• Problem requirements: Quote every line of the data below as it stands, omitting pictures.

• Information supplied:
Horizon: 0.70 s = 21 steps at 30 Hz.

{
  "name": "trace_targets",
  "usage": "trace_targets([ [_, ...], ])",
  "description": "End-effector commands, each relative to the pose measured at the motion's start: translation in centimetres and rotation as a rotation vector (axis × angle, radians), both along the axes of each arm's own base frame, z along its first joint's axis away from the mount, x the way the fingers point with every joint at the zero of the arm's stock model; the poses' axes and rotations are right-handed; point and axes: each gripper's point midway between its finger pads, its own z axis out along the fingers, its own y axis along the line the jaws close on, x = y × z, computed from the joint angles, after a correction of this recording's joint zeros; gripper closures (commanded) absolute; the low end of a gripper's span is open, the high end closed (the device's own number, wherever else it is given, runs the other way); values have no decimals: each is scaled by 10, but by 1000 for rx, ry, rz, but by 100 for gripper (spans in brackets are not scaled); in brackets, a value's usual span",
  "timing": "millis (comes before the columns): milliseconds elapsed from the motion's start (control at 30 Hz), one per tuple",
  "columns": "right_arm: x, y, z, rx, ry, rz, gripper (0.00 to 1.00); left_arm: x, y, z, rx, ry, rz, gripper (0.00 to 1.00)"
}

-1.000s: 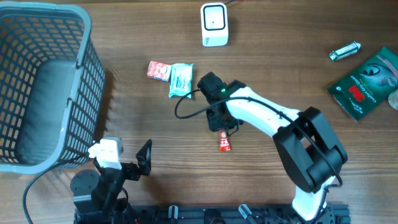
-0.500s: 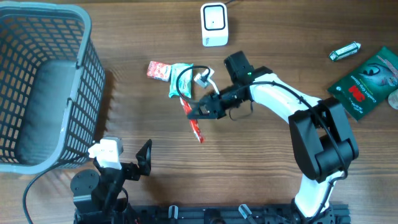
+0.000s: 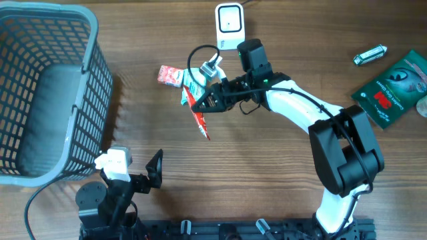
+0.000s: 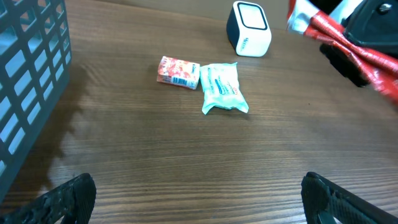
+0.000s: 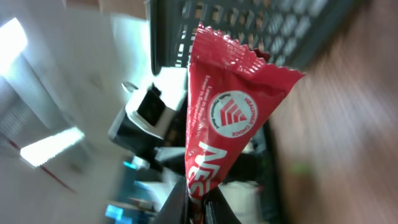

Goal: Scan the item barcode
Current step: 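Hold Nescafe stick with right gripper in front of the scanner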

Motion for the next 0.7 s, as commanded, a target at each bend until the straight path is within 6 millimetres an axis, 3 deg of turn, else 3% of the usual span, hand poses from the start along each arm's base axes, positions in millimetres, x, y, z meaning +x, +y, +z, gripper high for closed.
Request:
trace_targets([
  [0,-9,-3,16,-150,393,56,96,0,0,-1,11,-6,-9,0],
  [167,-11,-4,15,-259,611,59,96,0,0,-1,11,-6,-9,0],
  [400,-10,-3,13,-235,556,50,96,0,0,-1,11,-5,-9,0],
  [500,16,7,-3,-172,203,-110,96,0,0,-1,11,-5,-9,0],
  [600,62,5,-50,-386,126,-417,95,0,0,-1,11,-5,-9,0],
  [667,90,-14,-85,-571,77,-624,96,0,0,-1,11,-5,-9,0],
])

• Solved problem:
Horizon: 0.70 s = 21 steps at 30 Hz.

{
  "name": "trace_targets",
  "usage": "trace_targets([ [_, ...], ])",
  "description": "End-effector commands, each relative to the pose measured at the motion's start: translation in centimetres and rotation as a rotation vector (axis × angle, radians), both along the axes of each arm's own base frame, z along its first joint's axis away from the mount, x the way the fingers point with every joint at the zero of the arm's stock model; the poses' axes and rotations are right-handed; point and axes: each gripper's point midway between its finger pads, its own z axis out along the fingers, its own y axis along the line the jaws close on, x = y × z, computed from the joint angles, after a correction of this recording's joint zeros; gripper closures (commanded) absolute; the low end of a gripper's span is open, the high end closed (the device's own number, wherever else it is given, runs the other way); values have no decimals: each is scaled by 10, but by 1000 for rx, ry, rz, but by 100 for gripper (spans in brackets are not scaled); in brackets, a value's usual span",
  "timing": "millis (comes before the columns): milliseconds elapsed from the motion's start (control at 30 Hz), one per tuple",
  "columns": "right_arm: x, y, z, rx, ry, rz, gripper (0.00 to 1.00); left_arm: x, y, z, rx, ry, rz, gripper (0.00 to 1.00)"
}

-1.000s: 
-0.500s: 
+0.000s: 
+0.000s: 
+0.000s: 

Goal: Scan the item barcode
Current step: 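Hold Nescafe stick with right gripper in front of the scanner
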
Motion for the next 0.7 s, as commanded, a target at each bend until the straight path is within 6 millimetres an axis, 3 deg of turn, else 3% of the usual span, hand poses from the start along each arm's base axes, positions in millimetres, x, y, z meaning +x, +y, +z, gripper high for closed.
Request:
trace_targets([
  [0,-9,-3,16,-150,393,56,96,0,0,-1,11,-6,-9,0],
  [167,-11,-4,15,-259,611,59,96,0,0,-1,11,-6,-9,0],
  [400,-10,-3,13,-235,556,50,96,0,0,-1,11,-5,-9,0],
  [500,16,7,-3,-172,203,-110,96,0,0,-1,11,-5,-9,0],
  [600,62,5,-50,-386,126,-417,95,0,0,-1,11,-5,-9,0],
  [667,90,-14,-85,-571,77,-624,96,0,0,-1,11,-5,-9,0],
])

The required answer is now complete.